Citing the Middle East Partnership Initiative - Bush's 2002 program that focuses on areas such as education, women's rights, entrepreneurship, and democracy-building - she notes that such initiatives will not "shake the boat in any country very much."
As for administration rhetoric, the most noticeable change is that concerning Iraq, says Ms. Ottaway. "Remember, it was once that we were going to turn it into a democracy, but when was the last time we heard that?" She adds, "Now the focus is on when their military is in a position to take over for the US military. That's where we see the most dramatic change in rhetoric."
The question of rhetoric is crucial, says Ottaway, because it is a factor in the "difficult situation" the US now finds itself in across the region. Its "exaggerated" words left the US in a bind between those who feared America was going to impose too much - even by force, as in Iraq - and those democrats who now feel disappointed to "find they are living with the same regime," she says.
Democratic change in the Middle East has been slowed by the close association of American efforts with Bush ideology, say some democracy-building specialists who work in the region.
"People now see this as an American crusade, with all the unfortunate connotations that word has in the Muslim world," says Raymond Shonholtz, president of Partners for Democratic Change, a San Francisco-based organization that works with groups worldwide for better governance.

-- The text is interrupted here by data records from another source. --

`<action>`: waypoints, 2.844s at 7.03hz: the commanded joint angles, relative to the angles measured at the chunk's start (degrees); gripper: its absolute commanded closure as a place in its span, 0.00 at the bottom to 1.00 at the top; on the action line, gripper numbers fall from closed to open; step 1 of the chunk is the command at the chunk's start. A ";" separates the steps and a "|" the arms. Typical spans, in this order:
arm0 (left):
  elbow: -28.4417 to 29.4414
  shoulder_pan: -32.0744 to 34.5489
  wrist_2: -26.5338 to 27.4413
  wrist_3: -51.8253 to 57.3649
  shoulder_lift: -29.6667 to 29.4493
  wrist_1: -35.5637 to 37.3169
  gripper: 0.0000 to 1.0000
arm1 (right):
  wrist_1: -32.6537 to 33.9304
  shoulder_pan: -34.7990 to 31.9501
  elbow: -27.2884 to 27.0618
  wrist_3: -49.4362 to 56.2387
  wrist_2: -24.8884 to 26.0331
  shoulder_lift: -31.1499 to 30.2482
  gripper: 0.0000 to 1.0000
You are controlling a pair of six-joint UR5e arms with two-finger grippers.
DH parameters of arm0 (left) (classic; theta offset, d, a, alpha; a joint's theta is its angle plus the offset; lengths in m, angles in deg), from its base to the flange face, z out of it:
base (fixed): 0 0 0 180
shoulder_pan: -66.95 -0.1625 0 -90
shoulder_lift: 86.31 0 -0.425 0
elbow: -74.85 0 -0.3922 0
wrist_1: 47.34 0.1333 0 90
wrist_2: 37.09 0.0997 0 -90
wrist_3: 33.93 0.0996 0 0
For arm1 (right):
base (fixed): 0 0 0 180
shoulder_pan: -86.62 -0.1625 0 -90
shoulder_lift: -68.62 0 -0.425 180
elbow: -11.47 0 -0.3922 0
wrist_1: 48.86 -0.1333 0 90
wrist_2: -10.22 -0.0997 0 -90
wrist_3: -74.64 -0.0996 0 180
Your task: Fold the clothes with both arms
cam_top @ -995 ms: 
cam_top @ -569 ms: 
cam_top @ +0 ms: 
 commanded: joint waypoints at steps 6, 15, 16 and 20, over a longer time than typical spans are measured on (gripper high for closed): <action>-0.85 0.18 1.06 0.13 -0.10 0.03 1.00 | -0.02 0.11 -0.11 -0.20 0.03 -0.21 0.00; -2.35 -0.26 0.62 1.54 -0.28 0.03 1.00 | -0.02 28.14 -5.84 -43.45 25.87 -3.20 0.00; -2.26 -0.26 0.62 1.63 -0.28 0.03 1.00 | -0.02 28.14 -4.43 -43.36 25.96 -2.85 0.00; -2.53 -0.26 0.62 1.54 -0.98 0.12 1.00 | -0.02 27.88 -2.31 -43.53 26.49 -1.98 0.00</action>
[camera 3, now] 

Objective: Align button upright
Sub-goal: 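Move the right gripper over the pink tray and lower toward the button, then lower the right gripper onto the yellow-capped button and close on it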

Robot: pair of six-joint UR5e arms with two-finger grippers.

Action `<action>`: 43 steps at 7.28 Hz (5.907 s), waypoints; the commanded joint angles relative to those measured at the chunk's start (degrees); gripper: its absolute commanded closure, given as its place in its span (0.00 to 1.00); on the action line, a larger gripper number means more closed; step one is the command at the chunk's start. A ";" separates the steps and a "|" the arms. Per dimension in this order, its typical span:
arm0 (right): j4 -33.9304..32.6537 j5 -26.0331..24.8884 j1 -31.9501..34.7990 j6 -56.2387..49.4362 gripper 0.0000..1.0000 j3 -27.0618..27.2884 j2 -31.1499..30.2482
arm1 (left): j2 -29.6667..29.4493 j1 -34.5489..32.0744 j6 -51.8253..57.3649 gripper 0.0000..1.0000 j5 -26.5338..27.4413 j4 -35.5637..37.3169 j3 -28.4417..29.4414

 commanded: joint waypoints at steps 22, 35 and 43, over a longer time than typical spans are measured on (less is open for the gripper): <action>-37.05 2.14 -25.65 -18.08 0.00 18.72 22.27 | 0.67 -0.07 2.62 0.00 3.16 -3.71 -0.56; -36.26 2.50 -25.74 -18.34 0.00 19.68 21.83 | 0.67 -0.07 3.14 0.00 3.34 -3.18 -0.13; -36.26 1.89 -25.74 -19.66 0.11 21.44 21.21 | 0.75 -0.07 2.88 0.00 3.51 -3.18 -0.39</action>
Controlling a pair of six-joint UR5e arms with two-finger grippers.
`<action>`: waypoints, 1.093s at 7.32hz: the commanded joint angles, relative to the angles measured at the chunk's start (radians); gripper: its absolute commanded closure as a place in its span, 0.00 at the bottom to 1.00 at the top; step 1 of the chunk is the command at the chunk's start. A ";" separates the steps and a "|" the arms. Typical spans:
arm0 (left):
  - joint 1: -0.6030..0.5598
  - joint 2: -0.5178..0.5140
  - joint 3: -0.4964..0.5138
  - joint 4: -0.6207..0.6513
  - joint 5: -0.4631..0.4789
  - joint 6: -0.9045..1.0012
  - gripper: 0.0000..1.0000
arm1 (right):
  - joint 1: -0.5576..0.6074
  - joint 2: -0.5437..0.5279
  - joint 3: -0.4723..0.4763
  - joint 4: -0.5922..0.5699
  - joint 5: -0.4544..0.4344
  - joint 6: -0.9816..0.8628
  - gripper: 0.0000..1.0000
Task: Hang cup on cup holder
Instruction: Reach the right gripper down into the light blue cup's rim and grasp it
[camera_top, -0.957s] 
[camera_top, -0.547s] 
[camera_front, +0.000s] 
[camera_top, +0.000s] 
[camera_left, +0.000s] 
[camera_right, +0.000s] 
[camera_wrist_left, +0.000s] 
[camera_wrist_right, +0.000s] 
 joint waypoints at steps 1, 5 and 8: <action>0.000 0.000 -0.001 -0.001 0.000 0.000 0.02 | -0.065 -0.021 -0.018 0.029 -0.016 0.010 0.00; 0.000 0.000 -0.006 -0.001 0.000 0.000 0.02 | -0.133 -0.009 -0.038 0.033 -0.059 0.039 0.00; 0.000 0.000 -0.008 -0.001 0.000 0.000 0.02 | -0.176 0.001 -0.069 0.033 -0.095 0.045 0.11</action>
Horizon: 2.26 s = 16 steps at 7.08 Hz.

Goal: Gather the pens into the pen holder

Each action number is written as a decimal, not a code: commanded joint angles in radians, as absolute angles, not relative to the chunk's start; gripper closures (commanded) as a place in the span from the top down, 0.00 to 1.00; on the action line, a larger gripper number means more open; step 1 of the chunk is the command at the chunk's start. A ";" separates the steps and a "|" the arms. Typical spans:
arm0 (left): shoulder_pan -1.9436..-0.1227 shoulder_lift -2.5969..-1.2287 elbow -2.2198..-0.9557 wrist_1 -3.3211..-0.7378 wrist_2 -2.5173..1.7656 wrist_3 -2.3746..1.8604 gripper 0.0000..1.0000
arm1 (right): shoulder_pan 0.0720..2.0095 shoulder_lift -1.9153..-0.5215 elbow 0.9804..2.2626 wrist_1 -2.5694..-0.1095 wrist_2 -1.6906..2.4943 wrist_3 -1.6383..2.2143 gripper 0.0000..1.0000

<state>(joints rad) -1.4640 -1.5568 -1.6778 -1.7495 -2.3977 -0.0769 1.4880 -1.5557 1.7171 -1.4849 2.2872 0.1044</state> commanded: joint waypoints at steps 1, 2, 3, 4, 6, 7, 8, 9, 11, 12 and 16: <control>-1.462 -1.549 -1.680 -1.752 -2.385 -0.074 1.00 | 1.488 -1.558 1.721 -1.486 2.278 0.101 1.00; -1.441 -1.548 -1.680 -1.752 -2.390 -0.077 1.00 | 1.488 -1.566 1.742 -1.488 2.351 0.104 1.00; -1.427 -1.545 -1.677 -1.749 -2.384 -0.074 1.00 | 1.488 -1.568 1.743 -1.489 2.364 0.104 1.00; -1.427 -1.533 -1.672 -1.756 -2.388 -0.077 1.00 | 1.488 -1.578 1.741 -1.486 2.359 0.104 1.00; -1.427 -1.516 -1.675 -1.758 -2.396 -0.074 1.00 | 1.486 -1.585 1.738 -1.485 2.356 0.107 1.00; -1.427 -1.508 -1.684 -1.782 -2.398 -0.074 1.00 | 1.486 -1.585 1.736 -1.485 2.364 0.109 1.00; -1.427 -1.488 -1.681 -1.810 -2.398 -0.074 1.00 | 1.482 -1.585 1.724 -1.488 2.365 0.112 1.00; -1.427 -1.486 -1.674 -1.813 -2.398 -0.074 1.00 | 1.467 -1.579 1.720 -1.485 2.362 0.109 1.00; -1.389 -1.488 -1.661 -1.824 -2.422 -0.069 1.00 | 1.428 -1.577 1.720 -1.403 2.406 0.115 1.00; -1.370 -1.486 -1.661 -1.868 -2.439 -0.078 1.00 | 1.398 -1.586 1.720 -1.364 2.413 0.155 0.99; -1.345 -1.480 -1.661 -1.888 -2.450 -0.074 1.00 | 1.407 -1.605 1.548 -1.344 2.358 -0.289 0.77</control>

As a result, he says, and especially in the Middle East, American efforts are now saddled with "a very political orientation that is not terribly advantageous to the concrete development of democracy."
While acknowledging the US has "no easy answers," Mr. Shonholtz says it should adopt a long-term vision of political change - and employ "less strident" rhetoric reflecting that position. He cites the political transformation of Sinn Fein in Northern Ireland as an example that might be looked to as the US deals with the rise of Hamas.
In a revised Bush administration approach to democratization in Muslim nations, an essential element must be a better understanding of Islamist movements and a willingness to work more with the moderates among them, experts say.
"We need to talk more to all these Islamists who are not the violent extremists," says Ottaway. Islamist moderates have been "in the ascendency" in many countries, she says, but a botched US approach to the Hamas puzzle could set back reformists and stoke the fires of Islamist hardliners for years.
The answer is not to pull the rug out from under democratization in light of unexpected turns, says Sarah Lawrence's Mr. Gerges, but rather to press ahead on commitment to long-term change.
"Initially we are going to see the Islamists make some major gains - from Jordan to Morocco and Algeria and elsewhere - but they will do less well in elections down the road once Muslim voters see them in these offices," he says. "The only way to deflate the aura of the Islamists is to show the populations what abilities they have, and that is the process the US must stick by, even though it will take awhile."